The story of how Cecil Sharp gathered folk tunes from rural Somerset then brought them back to Hampstead is told in a new 'play with songs'.
Folk at Hampstead Theatre foregrounds the working class people who were Sharp's source, and explores how he both saved - and stole - their music traditions.
Although the Primrose Hill headquarters of the English Folk Dance and Song Society is named after Sharp, he's a controversial figure who berated his Suffragette sister, refused to collect songs from people of colour, and undermined the work of female song collectors.
"He was a misogynist and a racist," says West Country playwright Nell Leyshon. "He was a very difficult man, strident in his views, and it would be easy for me, a strong woman in 2021 to take him down.

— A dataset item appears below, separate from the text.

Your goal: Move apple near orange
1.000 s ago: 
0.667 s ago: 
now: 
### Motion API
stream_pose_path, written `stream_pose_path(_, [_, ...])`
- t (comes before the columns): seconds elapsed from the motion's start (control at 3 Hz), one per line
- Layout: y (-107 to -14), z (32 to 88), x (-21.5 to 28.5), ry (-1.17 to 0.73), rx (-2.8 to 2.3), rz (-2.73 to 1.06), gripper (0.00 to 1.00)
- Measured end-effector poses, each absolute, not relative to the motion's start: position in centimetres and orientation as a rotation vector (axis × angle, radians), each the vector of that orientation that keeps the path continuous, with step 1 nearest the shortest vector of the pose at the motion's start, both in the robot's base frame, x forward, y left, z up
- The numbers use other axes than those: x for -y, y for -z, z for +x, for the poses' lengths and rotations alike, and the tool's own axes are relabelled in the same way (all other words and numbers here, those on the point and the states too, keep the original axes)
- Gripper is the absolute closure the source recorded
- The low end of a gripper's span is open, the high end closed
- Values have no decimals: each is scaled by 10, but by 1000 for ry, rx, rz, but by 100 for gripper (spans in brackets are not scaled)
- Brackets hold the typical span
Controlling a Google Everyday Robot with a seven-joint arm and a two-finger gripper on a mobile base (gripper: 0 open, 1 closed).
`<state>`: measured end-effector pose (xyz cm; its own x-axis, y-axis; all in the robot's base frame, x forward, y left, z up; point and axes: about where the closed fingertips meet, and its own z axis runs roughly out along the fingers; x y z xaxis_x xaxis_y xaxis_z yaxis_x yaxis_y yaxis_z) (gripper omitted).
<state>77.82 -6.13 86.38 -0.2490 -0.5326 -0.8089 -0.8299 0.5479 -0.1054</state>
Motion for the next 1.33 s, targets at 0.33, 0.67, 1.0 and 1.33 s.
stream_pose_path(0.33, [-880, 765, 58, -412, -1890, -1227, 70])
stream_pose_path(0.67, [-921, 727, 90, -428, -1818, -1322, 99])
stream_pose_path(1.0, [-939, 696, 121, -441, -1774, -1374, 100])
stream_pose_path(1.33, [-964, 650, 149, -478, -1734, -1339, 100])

But the people who always interest me are the unheard voices, the untold story."
It was an exhibition of photographs about the singers Sharp collected from - including sisters Louie and Lucy Hooper - that piqued Leyshon's interest.
"My imagination is based in Somerset and seeing a stonebreaker from my village was a lightbulb moment. I realised Cecil Sharp was collecting songs which had died by the time I got there - as he predicted they would, at the end of the industrial revolution. Without him they would be lost."
Leyshon has woven that into her drama. "I was transfixed by a man who was so judgmental yet contradictory. He could go to Somerset and befriend an incredibly low class Gypsy woman and persuade her to sing. He respected the singers because of a shared love of music. I thought it was more interesting to look at the mechanics of how he collected those songs. The real paradox is if he hadn't been so driven, he wouldn't have saved over 3,000 of them."
Sharp, who lived in Maresfield Gardens and was Principal of the Hampstead Conservatoire - now the site of the Central School of Speech and Drama in Eton Avenue - set the songs to piano and altered the saucier lyrics.
"He took them, changed them, turned them into drawing room songs, and copyrighted them. Elsewhere in the folk song revival, pagan, Chaucerian songs full of sex were turned into pious hymns. The play is about cultural appropriation and the fascinating crux; is Sharp a force for good or bad?"
And Leyshon tells it from the viewpoint of an illiterate woman who had 200 songs in her head .
"Everything I believe in is in the character of Louie. She was this extraordinary Somerset singer who was disabled and had to stay at home sewing gloves. What electrified me was discovering the BBC made a programme about her in 1942. She said when she was walking down the lanes she made music in her head from the birdsong. She was gifted and would have been a composer if she had been born into a different world, like all those incredible people throughout history who never got the opportunity but were better than mediocre people with connections.
"The play is a love letter to music. Louie and Sharp act out this love of music – he brings his classical world, she brings her world of folk music. There's a clash between working and middle class, the self taught versus the over educated. Afterwards Sharp shot up to London, got in his dinner jacket, put on this amazing evening, and wrote the reviews under a false name. He was a self promoter, and people like Louie just accepted that anything exciting they had could be taken away from them."
First heard during lockdown on Radio 3, Folk weaves in dance and 10 songs including The Seeds of Love - collected by Sharp in 1903 while staying with the vicar of Hambridge in Somerset. He heard gardener John England singing it as he mowed the lawn, whipped out his notebook and took it down.
Leyshon says the oral tradition meant there were multiple versions of each song with themes ranging from broken love tokens to dark tales of murder.
"The history of one song like The Leaves They Do Grow High will give you the history of a whole country."
And the play touches on how Sharp and fellow collectors were concerned with "searching for a pure Englishness".
"There was a surge of nationalism, all the music was European and they were asking where is the next great English composer? There's a political debate about how we don't love our country enough, so this might be my Brexit play! I thought I had written something simple but it's so complex."
Growing up in Somerset with a stint working in London, Leyshon has personally felt "that rural urban divide".
"Like the town mouse and the country mouse, there's a wide separation of understanding. I had a really strong Somerset accent at one point, then I realised there's a bigger world out there. But I've discovered you've got to find out your passion, write with your voice not against it."
And she's delighted Folk is on at Hampstead, where previous plays Glass Eels and Comfort Me With Apples were staged.
"It's amazing watching this come to life. Coming back to Hampstead is a joy, I feel really comfortable with my voice there."
Folk runs at Hampstead Theatre from December 18 until February 5.